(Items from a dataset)
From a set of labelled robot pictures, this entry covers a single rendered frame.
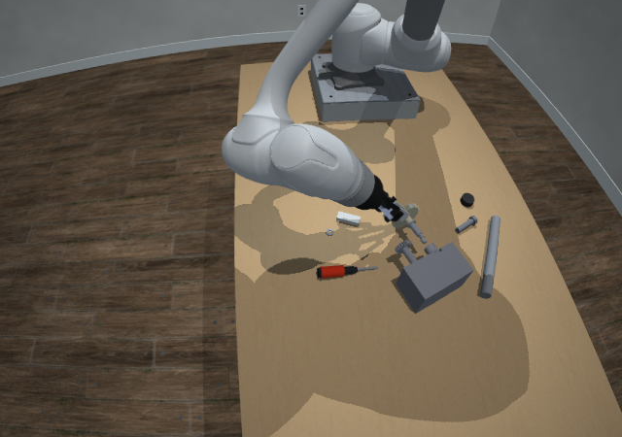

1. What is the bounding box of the red and black screwdriver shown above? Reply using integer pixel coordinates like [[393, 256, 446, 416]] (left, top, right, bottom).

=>
[[317, 265, 374, 279]]

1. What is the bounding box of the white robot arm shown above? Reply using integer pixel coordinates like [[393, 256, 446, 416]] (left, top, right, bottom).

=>
[[222, 0, 451, 207]]

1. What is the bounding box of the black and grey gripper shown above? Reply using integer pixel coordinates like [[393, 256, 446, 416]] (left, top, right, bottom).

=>
[[356, 175, 410, 222]]

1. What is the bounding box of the grey hex bolt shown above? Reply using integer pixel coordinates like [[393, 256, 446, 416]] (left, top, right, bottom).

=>
[[456, 216, 477, 233]]

■ **Problem statement**:
The records above should be repeated exactly, with every picture omitted.

■ **Expected output**:
From a set of labelled robot pictures, this entry covers a single rendered frame.

1. What is the bounding box of the red and black screwdriver shown above? Reply using integer pixel coordinates like [[393, 256, 446, 416]] (left, top, right, bottom).

=>
[[317, 265, 374, 279]]

1. What is the bounding box of the white robot arm shown above? Reply using integer pixel coordinates like [[393, 256, 446, 416]] (left, top, right, bottom).

=>
[[222, 0, 451, 207]]

1. What is the bounding box of the black and grey gripper shown above? Reply using integer pixel coordinates like [[393, 256, 446, 416]] (left, top, right, bottom).

=>
[[356, 175, 410, 222]]

1. What is the bounding box of the grey hex bolt shown above? Reply using integer pixel coordinates like [[393, 256, 446, 416]] (left, top, right, bottom).

=>
[[456, 216, 477, 233]]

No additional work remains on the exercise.